I taught mOm how to cook neeps without them disintegrating.  (Starfit fry cutter and then steam for two-three minutes).  I cooked some beef tenderloin for pOp so that it was neither burned on the outside nor underdone in the middle.

We went to Dan’s, and saw the swans, and the million dollar properties up the hill in Saanich.  I saw Diane and got a sense of when I’ll be able to get the next batch to her. We laughed at the antics of the birds – pogoing Mountain Jays and pugnacious hummingbirds.

I had a dream where I found $50 folded in half and blown up against some weeds on a sidewalk in a town I’ve never been to.

We got a network cable run into the guest bedroom (Alex has already indicated her approval of this message.)  The cable is long enough to run out to the gazebo.  Happy days of writing with the birds, bees and a pan-pipe playing piggy are now in prospect.

We went through mOm’s Narnia-scale wardrobe of fabrics and I got a 25 cm tall stash of various kinds of fabric for baby and steampunk projects.

Katie’s quilt was ready, so I brought it back across the Salish Sea.

It was good and productive and I’ve written 500 words since I got back and tightened up some of Part II.  I am much less afraid of the editing process.  I am not a perfect writer.  Perhaps I shall learn to be a consistent one.

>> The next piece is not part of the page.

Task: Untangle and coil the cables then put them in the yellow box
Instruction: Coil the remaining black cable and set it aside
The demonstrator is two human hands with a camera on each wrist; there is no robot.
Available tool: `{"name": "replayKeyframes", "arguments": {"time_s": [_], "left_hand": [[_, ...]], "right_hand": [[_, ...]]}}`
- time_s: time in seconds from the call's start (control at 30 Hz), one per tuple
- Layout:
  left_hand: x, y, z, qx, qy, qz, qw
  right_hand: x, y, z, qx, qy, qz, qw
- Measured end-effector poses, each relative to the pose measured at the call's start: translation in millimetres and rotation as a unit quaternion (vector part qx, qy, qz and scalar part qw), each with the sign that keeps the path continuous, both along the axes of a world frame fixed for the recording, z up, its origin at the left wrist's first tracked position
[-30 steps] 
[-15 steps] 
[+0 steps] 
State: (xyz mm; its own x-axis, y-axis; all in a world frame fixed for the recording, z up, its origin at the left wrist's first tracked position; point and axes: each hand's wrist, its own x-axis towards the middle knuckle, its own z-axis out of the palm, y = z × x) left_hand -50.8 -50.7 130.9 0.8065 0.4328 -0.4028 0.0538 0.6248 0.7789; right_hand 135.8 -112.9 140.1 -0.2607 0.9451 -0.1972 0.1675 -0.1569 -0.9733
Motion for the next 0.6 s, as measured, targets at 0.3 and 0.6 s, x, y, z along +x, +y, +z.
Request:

I have the names for all three books now.  Midnite Moving Company will be set in the same universe but about Jesse and Michel.  We see much more of Jesse and Michel in Part II.  Since mOm is eager to read even a messed up first draft of that, I should get on it.

Pleasant visit

The visit with the fOlks was very good and we had a SPECTACULAR trip back.  The wind and the sun were in perfect proportion, and we got chocolate soft ice cream for a snack.  Thank you Paul for subsidizing that trip (pOp too….) and mOm for the baby stuffs. It was fun noodling around Victoria looking for baby stuffs.

Why I love Susan Sarandon. She just so effervescently and totally rocks.

Watched Boyhood.  I really enjoyed it, and then immediately read a black critic’s takedown of it and have to now file the movie under guilty pleasures.  Sigh. Jeff bailed partway through since various characters were being jerks.

Sahara Delights is now in the space Kitty Kate’s Cafe was in.

Went singing at Tom and Peggy’s last night.  The alto part for Word of God is wicked hard.